*** Data shown Section Begins ***

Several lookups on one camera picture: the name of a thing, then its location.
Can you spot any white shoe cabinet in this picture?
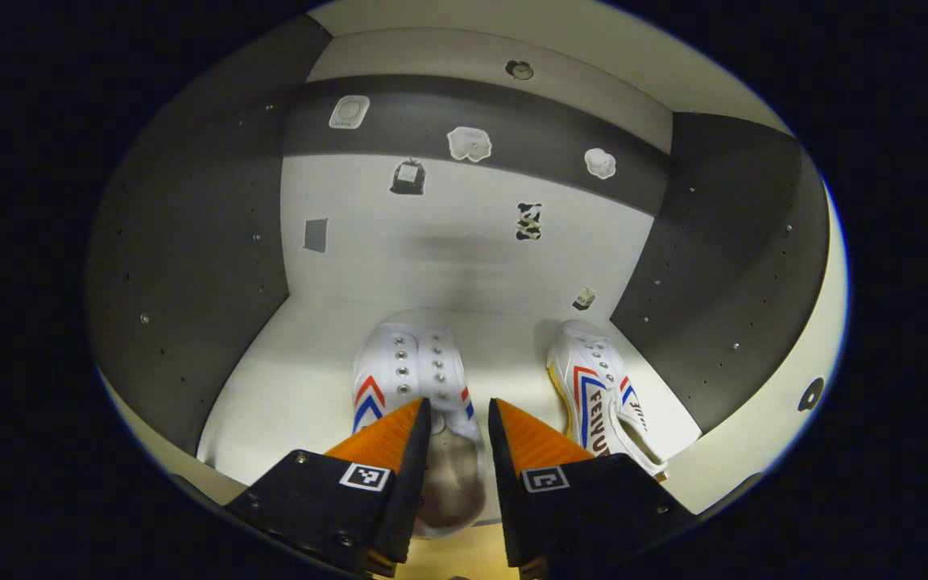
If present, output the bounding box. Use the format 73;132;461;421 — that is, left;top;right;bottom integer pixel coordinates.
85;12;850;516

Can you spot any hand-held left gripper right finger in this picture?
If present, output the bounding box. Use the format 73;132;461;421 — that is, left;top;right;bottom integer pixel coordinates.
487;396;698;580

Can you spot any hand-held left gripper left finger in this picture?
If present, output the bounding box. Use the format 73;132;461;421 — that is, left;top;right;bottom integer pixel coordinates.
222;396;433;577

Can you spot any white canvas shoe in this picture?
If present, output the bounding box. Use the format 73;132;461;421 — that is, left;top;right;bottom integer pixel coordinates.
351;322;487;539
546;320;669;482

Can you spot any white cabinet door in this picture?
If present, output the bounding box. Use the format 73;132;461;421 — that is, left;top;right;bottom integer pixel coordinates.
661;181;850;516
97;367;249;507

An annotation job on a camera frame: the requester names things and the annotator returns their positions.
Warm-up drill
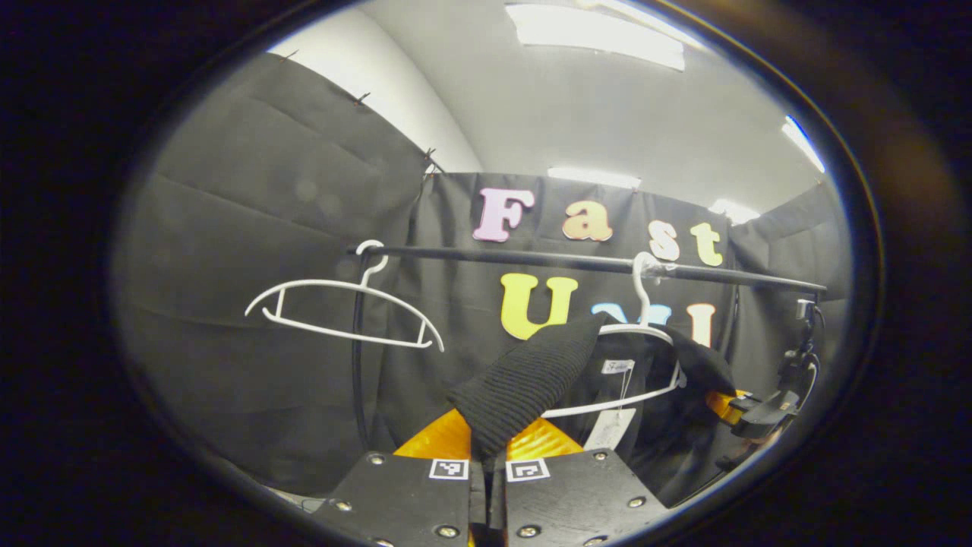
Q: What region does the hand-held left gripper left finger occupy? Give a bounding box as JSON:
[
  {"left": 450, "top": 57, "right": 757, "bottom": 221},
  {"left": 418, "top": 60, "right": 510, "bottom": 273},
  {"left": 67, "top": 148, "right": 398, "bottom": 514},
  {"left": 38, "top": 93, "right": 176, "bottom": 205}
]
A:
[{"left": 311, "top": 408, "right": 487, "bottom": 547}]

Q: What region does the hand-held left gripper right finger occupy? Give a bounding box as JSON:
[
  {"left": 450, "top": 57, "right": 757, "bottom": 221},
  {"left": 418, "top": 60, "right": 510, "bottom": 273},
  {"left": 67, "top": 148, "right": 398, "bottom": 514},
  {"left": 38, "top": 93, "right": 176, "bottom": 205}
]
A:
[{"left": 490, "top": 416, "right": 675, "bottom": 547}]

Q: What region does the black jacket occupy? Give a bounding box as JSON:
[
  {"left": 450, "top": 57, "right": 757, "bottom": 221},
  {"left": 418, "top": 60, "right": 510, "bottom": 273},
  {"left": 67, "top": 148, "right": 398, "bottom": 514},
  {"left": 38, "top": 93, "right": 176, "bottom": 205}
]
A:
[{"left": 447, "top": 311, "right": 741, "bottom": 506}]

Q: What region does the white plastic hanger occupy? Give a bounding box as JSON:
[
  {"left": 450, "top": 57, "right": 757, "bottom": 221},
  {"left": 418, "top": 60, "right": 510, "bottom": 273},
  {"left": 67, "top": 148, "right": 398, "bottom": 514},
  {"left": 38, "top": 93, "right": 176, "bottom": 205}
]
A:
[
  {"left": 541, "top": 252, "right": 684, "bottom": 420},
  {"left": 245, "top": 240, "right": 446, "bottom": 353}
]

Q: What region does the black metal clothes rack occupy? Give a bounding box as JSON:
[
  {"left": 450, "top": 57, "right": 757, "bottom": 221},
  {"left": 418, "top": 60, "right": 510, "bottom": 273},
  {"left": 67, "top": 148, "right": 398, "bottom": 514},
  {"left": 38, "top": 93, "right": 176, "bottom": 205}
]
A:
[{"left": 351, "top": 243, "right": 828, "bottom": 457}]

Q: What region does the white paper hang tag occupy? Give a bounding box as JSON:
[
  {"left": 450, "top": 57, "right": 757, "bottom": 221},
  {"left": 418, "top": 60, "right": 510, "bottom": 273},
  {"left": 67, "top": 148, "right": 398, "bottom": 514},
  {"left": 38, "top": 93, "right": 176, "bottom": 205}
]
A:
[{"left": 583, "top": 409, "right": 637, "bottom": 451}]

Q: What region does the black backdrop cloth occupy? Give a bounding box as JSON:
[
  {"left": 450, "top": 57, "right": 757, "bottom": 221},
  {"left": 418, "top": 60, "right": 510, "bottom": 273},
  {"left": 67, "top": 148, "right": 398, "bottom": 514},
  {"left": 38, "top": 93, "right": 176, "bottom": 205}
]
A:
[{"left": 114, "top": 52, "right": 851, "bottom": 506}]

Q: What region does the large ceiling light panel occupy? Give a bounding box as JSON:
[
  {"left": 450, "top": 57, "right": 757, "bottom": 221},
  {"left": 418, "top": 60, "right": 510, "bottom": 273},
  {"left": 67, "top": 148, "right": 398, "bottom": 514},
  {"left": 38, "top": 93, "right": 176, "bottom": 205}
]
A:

*** Data shown Section Ends ***

[Exercise]
Show me each line of the listing above with "gripper" in it.

[Solution below]
Can you spot any hand-held left gripper right finger in this picture?
Can you spot any hand-held left gripper left finger in this picture?
Q: What region does the hand-held left gripper left finger occupy? Give a bounding box as JSON:
Q: What region does the hand-held left gripper right finger occupy? Give a bounding box as JSON:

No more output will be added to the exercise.